Now we should consider how to implement `++`

in our `IntListImpl`

case class. We’ll just a little dab of recursion. We can define the result as a new `IntListImpl`

, where our `head`

element is the `head`

element of the resulting list, and the `tail`

is our `tail`

concatenated with the argument.

case class IntListImpl[TailSize <: SizeType] (head:Int, tail:IntList[TailSize]) extends IntList[SizeN[TailSize]] { private type Size = SizeN[TailSize] // defined for clarity override def ++[ThatSize <: SizeType](that:IntList[ThatSize]) = IntListImpl(head, tail ++ that) }

If you are uncomfortable with recursion, it may take a few thoughtful moments to see how this one works. The main thing to keep in mind is that you assume the recursive call is correct. Hence you can trust that the expression `tail ++ that`

correctly concatenates the two lists. Given that concatenation and our own `head`

element, you have the resulting list you wanted.

The first thing that is interesting here is that our recursive expression does not yield the type `Size#plus[ThatSize]`

. Instead, it is `SizeN[TailSize#plus[ThatSize]]`

. However, because those two types are equivalent (that is, `implicitly[Size#plus[ThatSize]] =:= SizeN[TailSize#plus[ThatSize]]]`

, the code compiles! The compiler is able to perform the logic to deduce that the types are equivalent and therefore passes the check.

Now I’ll be the first to admit that all of this code is kinda ugly, especially coming from a language which prides itself in elegance. While it may be unsightly, code which utilizes our list bears no witness to it. Given the compile checks this gives us, I think it is well worth the ugliness. Let’s take a look at some of the test cases.

(IntNil ++ IntNil) should equal (IntNil) ((1 :: IntNil) ++ IntNil) should equal (1 :: IntNil) ((1 :: IntNil) ++ (2 :: IntNil)) should equal (1 :: 2 :: IntNil) ((1 :: IntNil) ++ (2 :: 3 :: IntNil)) should equal (1 :: 2 :: 3 :: IntNil)

Ok, nothing special there, right? It’s just lists concatenated together.
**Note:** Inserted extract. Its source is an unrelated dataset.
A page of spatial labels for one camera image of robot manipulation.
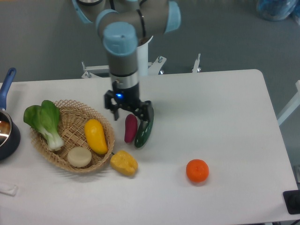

Checkout what happens when we combine our two operators for matrix sum and concatenation.

(((1 :: 2 :: IntNil) ++ (3 :: IntNil)) + (4 :: 5 :: 6 :: IntNil)) should equal (5 :: 7 :: 9 :: IntNil)

Recall last time that the `+`

sum operator disallowed two lists of differing sizes. Notice that this code compiles because the types are equivalent as you would logically deduce. Fortunately, the compiler likewise deduces this equivalence and gives us the type safety we wanted.

These last few blog posts have really opened my eyes to the capabilities of the Scala type system. At this point I feel much more confident in my ability to follow more advanced blog posts and projects which extensively utilize the Scala type system, and I hope my readers feel the same way. In the coming weeks, I plan to prepare this blog series into a presentation I’ll be giving at the local functional programming meetup HuntFunc. I’m not sure where I’ll go next with my exploration of the Scala type system. Have any recommendations? Post them below or hit me up on twitter. Thanks as always for reading!

One thing I’ve observed is that if I put this in the body of IntListImpl:

implicitly[ SizeN[Size0]#add[SizeTail] =:= SizeTail#add[SizeN[Size0]] ]

it fails with:

[error] wtf.scala:27: Cannot prove that SizeN[SizeTail] =:= SizeTail#add[SizeN[Size0]].

[error] implicitly[ SizeN[Size0]#add[SizeTail] =:= SizeTail#add[SizeN[Size0]] ]

So what I was trying to prove that SizeN[Size0]#add[SizeTail], which is 1 + SizeTail, was equal to SizeTail#add[SizeN[Size0]], that is SizeTail + 1, in the context of IntListImpl. I guess it doesn’t work because we don’t know if SizeTail is SizeN or Size0, SizeTail#add is abstract here. Still it means that addition is not commutative in this case, while with values I was free to write

def size = 1 + tail.size

or

def size = tail.size + 1

I’ve been trying to come around this somehow but I’ve failed so far. I might be missing something very obvious though. Do you have any ideas?

Thanks!

At first glance I do not see any problems with your code or logic. I’ll try it out myself to see if I find anything. It’s unfortunate that it doesn’t “just work”, but kudos for exploring commutativity like this!